BlackRock‘s Canadian division has announced it has begun securities lending for its iShares Bitcoin ETF, effective August 25. This follows a required 60-day advance notification to investors.

The decision to proceed with securities lending was initially outlined in a prospectus issued on June 26. The prospectus detailed the fund’s ability to participate in these types of transactions in accordance with Canadian regulations. This move aligns the iShares Bitcoin ETF with numerous other iShares ETFs in Canada that leverage securities lending to boost income.

Securities lending involves a fund temporarily loaning out its assets, such as stocks or other securities, to borrowers – typically major financial institutions. In return, the fund receives collateral and collects a lending fee.

Borrowers often need these securities to address short-term settlement needs, fulfill collateral requirements, or facilitate short-selling strategies.

By enabling securities lending for IBIT, BlackRock is essentially opening up an additional revenue stream for the ETF. The company emphasizes that risk mitigation measures are in place to protect investors.

BlackRock introduced its Bitcoin ETF to the Canadian market this past January. This fund provides investors with exposure to Bitcoin denominated in both Canadian and U.S. dollars. It currently has approximately CAD $358.9 million (equivalent to US$257 million) in assets under management.

IBIT Securities Lending Program Details

According to the fund’s prospectus, BlackRock Canada has designated two affiliated entities to manage the securities lending process. These are BlackRock Institutional Trust Company (BTC), based in San Francisco, and BlackRock Advisors (UK) Limited (BAL), located in London.

The program mandates that borrowers provide collateral equal to at least 102% of the current market value of the loaned securities. Acceptable forms of collateral include cash or other securities, with values adjusted daily to reflect market fluctuations.

Furthermore, BlackRock offers a borrower default indemnity, pledging to replace any securities that are not returned if a borrower defaults on their obligations.

To manage risk, the program limits the value of loaned assets to a maximum of 50% of the fund’s total net asset value at any given time. Cash collateral received is restricted to investments in highly liquid securities with maturities not exceeding 90 days.

BlackRock’s internal risk management team oversees the program, utilizing proprietary technology and analytical models to closely monitor exposures. The firm prioritizes quality, liquidity, and interest rate sensitivity when investing cash collateral, adopting an approach intended to minimize the potential impact of market volatility.

Potential Risks and Investor Protection

While the program includes various protective measures, securities lending inherently involves risks that could potentially affect fund holders.

These risks include potential delays or failures by borrowers in returning the loaned securities, which could prevent the ETF from participating in important corporate actions like mergers or dividend distributions.
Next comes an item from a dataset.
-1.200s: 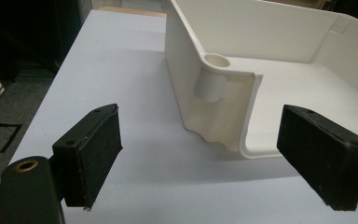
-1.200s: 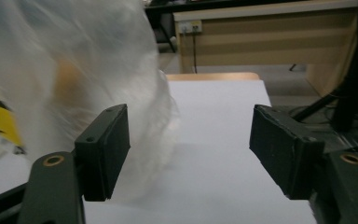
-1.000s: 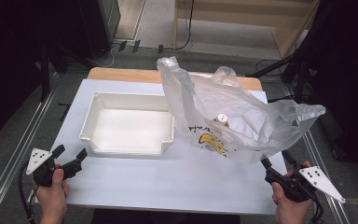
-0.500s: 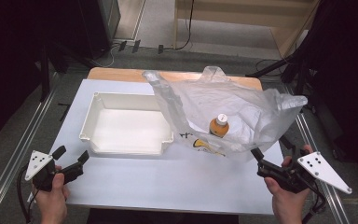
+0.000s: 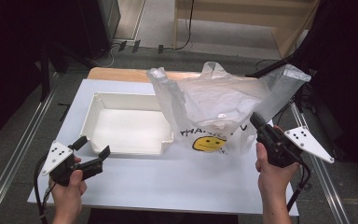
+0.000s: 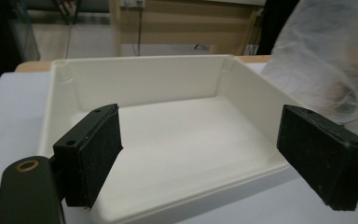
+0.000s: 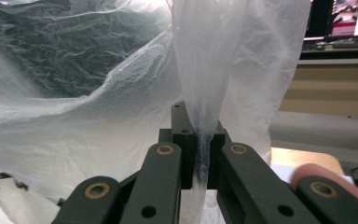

Changes in market dynamics could also lead lending agents to curtail their activities, reducing the ETF’s potential revenue. Furthermore, revisions to tax laws or regulatory frameworks might impact the treatment of loaned securities, potentially delaying or reducing payments to the fund.

However, BlackRock emphasizes that the requirement for collateral exceeding 100% of the loaned securities’ value, coupled with its indemnity arrangement, significantly reduces the potential for investor losses. This framework aims to ensure that even in the event of a borrower default, BlackRock can restore the fund’s portfolio without a substantial adverse effect.